*Supplied data*:
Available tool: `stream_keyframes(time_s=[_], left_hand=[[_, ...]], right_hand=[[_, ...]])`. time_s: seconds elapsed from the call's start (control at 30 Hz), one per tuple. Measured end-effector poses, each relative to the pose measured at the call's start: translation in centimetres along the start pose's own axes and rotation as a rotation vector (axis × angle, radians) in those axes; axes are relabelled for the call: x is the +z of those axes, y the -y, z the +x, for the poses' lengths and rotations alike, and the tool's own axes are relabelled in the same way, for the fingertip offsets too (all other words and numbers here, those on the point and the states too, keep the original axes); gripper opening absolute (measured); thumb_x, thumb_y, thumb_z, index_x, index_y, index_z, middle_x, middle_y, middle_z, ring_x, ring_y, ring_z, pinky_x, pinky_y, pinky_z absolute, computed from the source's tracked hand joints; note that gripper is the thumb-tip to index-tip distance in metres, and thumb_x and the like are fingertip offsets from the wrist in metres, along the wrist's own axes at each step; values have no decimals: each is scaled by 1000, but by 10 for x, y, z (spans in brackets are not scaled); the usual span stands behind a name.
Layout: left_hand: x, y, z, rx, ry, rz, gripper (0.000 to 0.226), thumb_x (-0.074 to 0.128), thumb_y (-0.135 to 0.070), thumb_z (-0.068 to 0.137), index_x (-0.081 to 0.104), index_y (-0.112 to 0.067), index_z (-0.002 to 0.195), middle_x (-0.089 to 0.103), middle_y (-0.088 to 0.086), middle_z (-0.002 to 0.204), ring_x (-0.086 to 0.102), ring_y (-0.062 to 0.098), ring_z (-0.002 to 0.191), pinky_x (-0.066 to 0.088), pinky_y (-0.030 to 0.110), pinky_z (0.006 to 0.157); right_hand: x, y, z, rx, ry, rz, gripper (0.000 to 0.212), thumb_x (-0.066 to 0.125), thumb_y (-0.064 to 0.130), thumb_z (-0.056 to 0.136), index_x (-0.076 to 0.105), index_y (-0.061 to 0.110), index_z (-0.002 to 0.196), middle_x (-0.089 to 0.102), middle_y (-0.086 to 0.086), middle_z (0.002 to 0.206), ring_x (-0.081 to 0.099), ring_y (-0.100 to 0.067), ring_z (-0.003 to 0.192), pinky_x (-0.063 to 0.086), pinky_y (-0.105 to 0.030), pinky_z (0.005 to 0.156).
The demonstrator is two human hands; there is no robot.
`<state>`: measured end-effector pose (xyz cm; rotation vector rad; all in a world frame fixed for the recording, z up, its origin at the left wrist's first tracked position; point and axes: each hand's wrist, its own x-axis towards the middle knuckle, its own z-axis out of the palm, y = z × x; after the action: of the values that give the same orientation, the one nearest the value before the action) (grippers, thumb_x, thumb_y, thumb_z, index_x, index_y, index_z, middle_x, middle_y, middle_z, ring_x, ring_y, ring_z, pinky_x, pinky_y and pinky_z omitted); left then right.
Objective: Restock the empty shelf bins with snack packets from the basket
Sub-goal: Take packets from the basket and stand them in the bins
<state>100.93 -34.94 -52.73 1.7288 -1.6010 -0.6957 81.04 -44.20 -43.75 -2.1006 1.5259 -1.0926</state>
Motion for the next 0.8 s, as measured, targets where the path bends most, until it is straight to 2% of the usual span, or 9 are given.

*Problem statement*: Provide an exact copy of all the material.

*Output of the exercise*:
Available tool: `stream_keyframes(time_s=[_], left_hand=[[_, ...]], right_hand=[[_, ...]])`. time_s: seconds elapsed from the call's start (control at 30 Hz), one per tuple. Measured end-effector poses, each relative to the pose measured at the call's start: translation in centimetres along the start pose's own axes and rotation as a rotation vector (axis × angle, radians) in those axes; axes are relabelled for the call: x is the +z of those axes, y the -y, z the +x, for the poses' lengths and rotations alike, and the tool's own axes are relabelled in the same way, for the fingertip offsets too (all other words and numbers here, those on the point and the states too, keep the original axes); gripper opening absolute (measured); thumb_x, thumb_y, thumb_z, index_x, index_y, index_z, middle_x, middle_y, middle_z, ring_x, ring_y, ring_z, pinky_x, pinky_y, pinky_z absolute, computed from the source's tracked hand joints; note that gripper is the thumb-tip to index-tip distance in metres, and thumb_x and the like are fingertip offsets from the wrist in metres, along the wrist's own axes at each step; values have no decimals: each is scaled by 1000, but by 10 for x, y, z (spans in brackets are not scaled); the usual span stands behind a name.
Layout: left_hand: x, y, z, rx, ry, rz, gripper (0.000 to 0.226), thumb_x (-0.074 to 0.128), thumb_y (-0.135 to 0.070), thumb_z (-0.068 to 0.137), index_x (-0.081 to 0.104), index_y (-0.112 to 0.067), index_z (-0.002 to 0.195), middle_x (-0.089 to 0.103), middle_y (-0.088 to 0.086), middle_z (-0.002 to 0.204), ring_x (-0.086 to 0.102), ring_y (-0.062 to 0.098), ring_z (-0.002 to 0.191), pinky_x (-0.066 to 0.088), pinky_y (-0.030 to 0.110), pinky_z (0.006 to 0.157); right_hand: x, y, z, rx, ry, rz, gripper (0.000 to 0.212), thumb_x (-0.066 to 0.125), thumb_y (-0.064 to 0.130), thumb_z (-0.056 to 0.136), index_x (-0.076 to 0.105), index_y (-0.061 to 0.110), index_z (-0.002 to 0.196), middle_x (-0.089 to 0.102), middle_y (-0.086 to 0.086), middle_z (0.002 to 0.206), ring_x (-0.081 to 0.099), ring_y (-0.100 to 0.067), ring_z (-0.003 to 0.192), pinky_x (-0.063 to 0.086), pinky_y (-0.105 to 0.030), pinky_z (0.005 to 0.156).
The demonstrator is two human hands; there is no robot.
`<state>`: measured end-effector pose (xyz cm; rotation vector rad; all in a world frame fixed for the recording, z up, its origin at the left wrist's first tracked position; point and axes: each hand's wrist, its own x-axis towards the middle knuckle, its own z-axis out of the palm, y = z × x; after the action: of the values that give the same orientation, the one nearest the value before the action) (grippers, thumb_x, thumb_y, thumb_z, index_x, index_y, index_z, middle_x, middle_y, middle_z, ring_x, ring_y, ring_z, pinky_x, pinky_y and pinky_z omitted); left then right.
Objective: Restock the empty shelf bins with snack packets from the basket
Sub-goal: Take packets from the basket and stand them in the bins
<state>100.93 -34.94 -52.73 1.7288 -1.6010 -0.6957 81.04 -44.20 -43.75 -2.1006 1.5259 -1.0926</state>
Motion for the next 0.8 s, as measured, targets where the path bends most, until it is straight to 2% of the usual span, or 9 are given.

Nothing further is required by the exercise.